Ce comportement, dit «classique», est utilisé depuis des décennies comme outil de diagnostic pour caractériser le niveau de dopage dans des matériaux ou pour mesurer précisément des champs magnétiques.
Dans les années 1980, des expériences effectuées à très basse température ont révélé que, sous des champs magnétiques très puissants, cette dérive transverse croît par paliers parfaitement définis. Ces paliers de conductivité électrique ne dépendent ni du matériau utilisé, ni de sa forme, ni même de ses défauts microscopiques; cette quantification est universelle, car elle ne dépend que de constantes fondamentales de l’Univers (la charge de l’électron et la constante de Planck). C’est l’effet Hall quantique, une découverte qui a mené aux prix Nobel de physique de 1985, 1998 et 2016.
Jusqu’ici, cet effet Hall quantique concernait le transport d’électrons, des particules chargées sensibles aux champs électriques et magnétiques. Les photons, les particules de lumière, sont électriquement neutres. Ils n’obéissent donc pas aux mêmes règles et ne réagissent pas directement aux champs. Produire un équivalent de l’effet Hall quantique avec de la lumière représentait donc un défi majeur.

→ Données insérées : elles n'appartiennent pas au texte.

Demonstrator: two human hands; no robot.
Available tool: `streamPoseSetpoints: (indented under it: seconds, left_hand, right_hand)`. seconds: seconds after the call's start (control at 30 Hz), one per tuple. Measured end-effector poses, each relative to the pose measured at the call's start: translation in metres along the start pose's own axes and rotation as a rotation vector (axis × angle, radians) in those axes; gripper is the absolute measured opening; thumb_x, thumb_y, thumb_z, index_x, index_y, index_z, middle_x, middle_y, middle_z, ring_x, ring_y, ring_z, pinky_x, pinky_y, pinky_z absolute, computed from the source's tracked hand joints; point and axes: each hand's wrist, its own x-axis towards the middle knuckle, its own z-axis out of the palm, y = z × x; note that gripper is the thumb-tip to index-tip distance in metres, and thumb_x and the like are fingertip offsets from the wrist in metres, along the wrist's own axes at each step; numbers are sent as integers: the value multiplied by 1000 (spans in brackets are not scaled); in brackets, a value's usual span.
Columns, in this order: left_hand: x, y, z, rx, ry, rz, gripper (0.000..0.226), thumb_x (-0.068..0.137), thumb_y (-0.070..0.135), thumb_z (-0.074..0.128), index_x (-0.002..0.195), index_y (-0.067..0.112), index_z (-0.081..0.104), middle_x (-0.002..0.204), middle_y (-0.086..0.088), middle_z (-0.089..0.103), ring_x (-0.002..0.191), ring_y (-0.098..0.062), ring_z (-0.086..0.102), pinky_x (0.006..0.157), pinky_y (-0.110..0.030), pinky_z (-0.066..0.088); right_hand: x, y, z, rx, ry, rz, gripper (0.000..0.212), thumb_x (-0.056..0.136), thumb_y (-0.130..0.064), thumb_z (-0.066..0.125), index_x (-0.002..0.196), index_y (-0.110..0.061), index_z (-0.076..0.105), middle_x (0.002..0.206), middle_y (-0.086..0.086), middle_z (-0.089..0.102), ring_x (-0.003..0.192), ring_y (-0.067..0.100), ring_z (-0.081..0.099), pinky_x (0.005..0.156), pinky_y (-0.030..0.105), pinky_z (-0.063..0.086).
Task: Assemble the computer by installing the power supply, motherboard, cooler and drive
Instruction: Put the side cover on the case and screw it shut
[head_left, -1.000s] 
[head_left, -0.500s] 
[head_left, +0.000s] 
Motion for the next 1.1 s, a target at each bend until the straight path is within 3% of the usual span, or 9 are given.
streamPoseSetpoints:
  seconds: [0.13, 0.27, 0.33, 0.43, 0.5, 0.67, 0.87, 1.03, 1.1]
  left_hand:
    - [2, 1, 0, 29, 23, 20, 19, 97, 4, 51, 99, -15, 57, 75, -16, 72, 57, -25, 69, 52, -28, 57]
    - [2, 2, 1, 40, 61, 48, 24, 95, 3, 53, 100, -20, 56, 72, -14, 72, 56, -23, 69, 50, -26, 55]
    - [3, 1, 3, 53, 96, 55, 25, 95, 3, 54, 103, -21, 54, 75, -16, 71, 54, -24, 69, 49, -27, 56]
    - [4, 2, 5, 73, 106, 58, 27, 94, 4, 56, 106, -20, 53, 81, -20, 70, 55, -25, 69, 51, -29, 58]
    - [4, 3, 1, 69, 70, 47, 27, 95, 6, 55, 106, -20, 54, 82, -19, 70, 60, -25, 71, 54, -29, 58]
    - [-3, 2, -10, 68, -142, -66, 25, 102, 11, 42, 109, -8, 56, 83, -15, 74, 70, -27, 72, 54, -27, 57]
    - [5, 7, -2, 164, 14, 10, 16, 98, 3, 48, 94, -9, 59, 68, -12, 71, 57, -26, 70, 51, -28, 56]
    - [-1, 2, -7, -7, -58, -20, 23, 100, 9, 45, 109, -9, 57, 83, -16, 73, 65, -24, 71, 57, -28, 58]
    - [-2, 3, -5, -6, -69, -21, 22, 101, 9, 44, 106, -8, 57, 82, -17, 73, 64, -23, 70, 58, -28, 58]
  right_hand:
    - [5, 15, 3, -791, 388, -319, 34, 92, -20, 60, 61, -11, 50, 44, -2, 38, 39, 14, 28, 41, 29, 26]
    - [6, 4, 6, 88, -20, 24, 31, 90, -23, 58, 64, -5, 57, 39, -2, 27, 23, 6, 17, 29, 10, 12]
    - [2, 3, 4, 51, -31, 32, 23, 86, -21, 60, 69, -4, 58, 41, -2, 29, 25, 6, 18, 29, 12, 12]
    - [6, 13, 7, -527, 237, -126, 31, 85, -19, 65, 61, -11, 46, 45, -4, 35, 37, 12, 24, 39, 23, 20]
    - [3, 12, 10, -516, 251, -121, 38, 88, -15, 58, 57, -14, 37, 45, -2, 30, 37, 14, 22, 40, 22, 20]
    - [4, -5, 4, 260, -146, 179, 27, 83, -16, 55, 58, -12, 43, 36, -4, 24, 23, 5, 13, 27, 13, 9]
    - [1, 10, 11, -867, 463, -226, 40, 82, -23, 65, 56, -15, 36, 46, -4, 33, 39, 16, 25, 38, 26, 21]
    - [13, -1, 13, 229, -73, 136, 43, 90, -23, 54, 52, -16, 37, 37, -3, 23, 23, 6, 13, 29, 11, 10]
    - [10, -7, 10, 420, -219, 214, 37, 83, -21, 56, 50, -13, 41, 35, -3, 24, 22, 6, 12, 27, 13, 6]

C’est précisément ce qu’une équipe de recherche est parvenue à accomplir: observer une dérive transverse quantifiée pour la lumière. Autrement dit, «la lumière dérive de manière quantifiée en suivant des paliers universels comparables à ceux observés pour les électrons», explique Philippe St-Jean, professeur au Département de physique de l’Université de Montréal et chercheur ayant participé à l’étude.